Ruhun Doysun’un Keşfet bölümlerinde ziyaret ettiğimiz Alp Pir ve ailesinin doğayla kaotik bir uyum içinde sürdürdükleri hayatları gelecek için umut verici.
Alp Pir’in Ege’nin sessiz bir köyündeki bahçesine adım attığınız anda içinizi kaotik bir his kaplıyor. Bir doğa olayına tanık olduğunuzu hissediyorsunuz ama alışık olduğunuz kıstaslar ile ölçüp biçerek mekanı algılamakta zorlanıyorsunuz. Burası işlevsel bir orman. Burada keşmekeş var. Bir yanda kocaman ağaçlar, meyveler, çiçekler ve yabani bitkiler; diğer yanda köpekler, tavuklar, arılar ve böcekler… Hepsi karmakarışık bir düzen içinde yan yana yaşıyorlar. Ortamda sessiz ama vahşi bir uyum var.

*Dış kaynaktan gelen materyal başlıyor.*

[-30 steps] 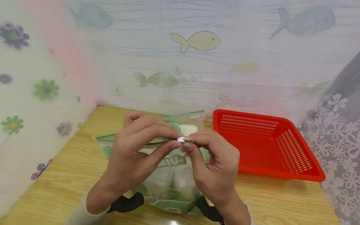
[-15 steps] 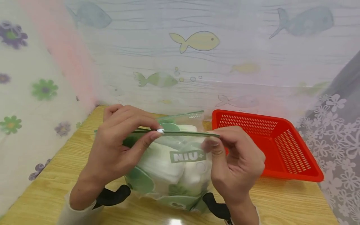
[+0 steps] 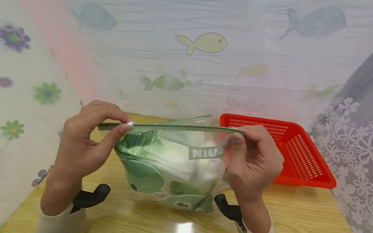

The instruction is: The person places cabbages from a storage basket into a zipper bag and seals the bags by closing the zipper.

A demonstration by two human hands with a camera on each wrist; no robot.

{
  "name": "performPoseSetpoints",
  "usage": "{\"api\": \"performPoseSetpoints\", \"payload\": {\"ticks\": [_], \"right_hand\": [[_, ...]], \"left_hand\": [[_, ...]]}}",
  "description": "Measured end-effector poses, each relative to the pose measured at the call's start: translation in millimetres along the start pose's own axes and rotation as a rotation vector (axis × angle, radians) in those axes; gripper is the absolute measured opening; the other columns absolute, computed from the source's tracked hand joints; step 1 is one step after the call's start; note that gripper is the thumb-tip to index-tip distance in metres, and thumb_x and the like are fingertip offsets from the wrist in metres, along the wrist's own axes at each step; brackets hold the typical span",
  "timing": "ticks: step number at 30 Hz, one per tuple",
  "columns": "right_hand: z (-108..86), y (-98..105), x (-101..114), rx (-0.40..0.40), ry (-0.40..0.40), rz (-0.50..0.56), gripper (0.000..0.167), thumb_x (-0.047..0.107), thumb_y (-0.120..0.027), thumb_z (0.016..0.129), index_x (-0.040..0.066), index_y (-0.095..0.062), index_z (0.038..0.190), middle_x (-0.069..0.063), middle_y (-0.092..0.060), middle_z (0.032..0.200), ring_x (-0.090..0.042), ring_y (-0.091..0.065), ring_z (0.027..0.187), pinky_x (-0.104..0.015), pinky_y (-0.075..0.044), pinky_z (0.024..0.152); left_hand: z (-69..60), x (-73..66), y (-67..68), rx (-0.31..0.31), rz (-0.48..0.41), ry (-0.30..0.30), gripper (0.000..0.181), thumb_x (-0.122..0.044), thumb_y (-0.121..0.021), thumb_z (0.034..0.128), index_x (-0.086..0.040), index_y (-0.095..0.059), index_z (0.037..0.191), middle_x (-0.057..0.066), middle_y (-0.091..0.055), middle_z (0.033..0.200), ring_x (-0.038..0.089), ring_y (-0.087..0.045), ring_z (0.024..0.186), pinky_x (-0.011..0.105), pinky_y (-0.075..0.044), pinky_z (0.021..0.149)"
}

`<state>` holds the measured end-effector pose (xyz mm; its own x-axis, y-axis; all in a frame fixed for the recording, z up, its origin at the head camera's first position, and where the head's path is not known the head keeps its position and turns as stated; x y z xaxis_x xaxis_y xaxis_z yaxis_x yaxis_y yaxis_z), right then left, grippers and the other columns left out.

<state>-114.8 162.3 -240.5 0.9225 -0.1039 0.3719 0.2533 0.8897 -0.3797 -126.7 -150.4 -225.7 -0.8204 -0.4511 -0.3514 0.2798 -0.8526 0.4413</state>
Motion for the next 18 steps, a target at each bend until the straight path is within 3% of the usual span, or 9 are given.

Biraz uzakta bir dere, üstü yeşil su mercimekleri ile kaplanmış, derenin kenarında yangından kurtarılmış tahta sandıklar, topraktaki bakterilerin gelişimine destek olsunlar ve toprağın verimini arttırsınlar diye oraya atılmışlar. Biberiyeler çiçek açmış, naneler ile birbirlerinin içine doğru büyümüşler; greyfurt ağaçlarının altlarını doldurmuşlar.
Bostanı andıran bir toprak parçasının üzerinden Alp’in eşi Catherine, akşamın salatası için malzeme topluyor. Çiftin 4, 6 ve 8 yaşındaki üç erkek çocuğu oradan oraya atlayıp zıplıyorlar; dikim teraslarının üstlerinde ağaçlar arasına gerilmiş kalın halatlardan sarkıyorlar; kahkahaları ormanda yankılanıyor.
Pir ailesi bu büyülü ev/bahçe/ormanda doğayla bir bütün olarak yaşıyorlar. Peki tam olarak ne yapıyorlar? Yaşadıkları yeri bu denli büyülü kılan ne? Alp Pir’in kendisine sorduk…
İşlevsel orman ne demek ve burada ne yapmaya çalışıyorsunuz?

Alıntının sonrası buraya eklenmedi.